◆ Work instructions
Output the full listing word for word.

···

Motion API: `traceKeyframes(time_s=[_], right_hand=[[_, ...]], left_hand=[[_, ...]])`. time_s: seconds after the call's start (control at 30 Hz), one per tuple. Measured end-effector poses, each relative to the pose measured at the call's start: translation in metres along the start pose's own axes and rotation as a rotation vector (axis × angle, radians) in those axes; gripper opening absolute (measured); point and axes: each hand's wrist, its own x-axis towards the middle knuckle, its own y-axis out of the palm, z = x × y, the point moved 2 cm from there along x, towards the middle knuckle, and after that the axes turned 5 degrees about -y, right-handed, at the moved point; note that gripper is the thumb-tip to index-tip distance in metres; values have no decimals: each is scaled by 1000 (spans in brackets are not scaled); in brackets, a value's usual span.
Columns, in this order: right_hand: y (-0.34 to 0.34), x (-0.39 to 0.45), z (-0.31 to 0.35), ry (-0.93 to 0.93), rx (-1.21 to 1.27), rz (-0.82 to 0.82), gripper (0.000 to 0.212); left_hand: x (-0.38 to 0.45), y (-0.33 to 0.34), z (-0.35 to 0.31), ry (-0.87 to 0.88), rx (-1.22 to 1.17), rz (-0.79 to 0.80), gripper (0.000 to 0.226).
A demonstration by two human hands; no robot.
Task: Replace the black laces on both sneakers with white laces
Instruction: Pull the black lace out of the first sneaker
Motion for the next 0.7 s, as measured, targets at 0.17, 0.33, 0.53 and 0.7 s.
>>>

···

◆ Answer box
Motion API: `traceKeyframes(time_s=[_], right_hand=[[_, ...]], left_hand=[[_, ...]])`. time_s: seconds after the call's start (control at 30 Hz), one per tuple. Measured end-effector poses, each relative to the pose measured at the call's start: translation in metres along the start pose's own axes and rotation as a rotation vector (axis × angle, radians) in those axes; gripper opening absolute (measured); point and axes: each hand's wrist, its own x-axis towards the middle knuckle, its own y-axis out of the palm, z = x × y, the point moved 2 cm from there along x, towards the middle knuckle, and after that the axes turned 5 degrees about -y, right-handed, at the moved point; note that gripper is the thumb-tip to index-tip distance in metres; values have no decimals: each is scaled by 1000 (spans in brackets are not scaled); in brackets, a value's usual span.
Columns, in this order: right_hand: y (-0.34 to 0.34), x (-0.39 to 0.45), z (-0.31 to 0.35), ry (-0.93 to 0.93), rx (-1.21 to 1.27), rz (-0.82 to 0.82), gripper (0.000 to 0.212); left_hand: x (-0.38 to 0.45), y (-0.33 to 0.34), z (-0.35 to 0.31), ry (-0.87 to 0.88), rx (-1.22 to 1.17), rz (-0.79 to 0.80), gripper (0.000 to 0.226).
A demonstration by two human hands; no robot.
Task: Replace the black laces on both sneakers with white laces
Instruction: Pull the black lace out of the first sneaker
Motion for the next 0.7 s, as measured, targets at 0.17, 0.33, 0.53 and 0.7 s.
>>>

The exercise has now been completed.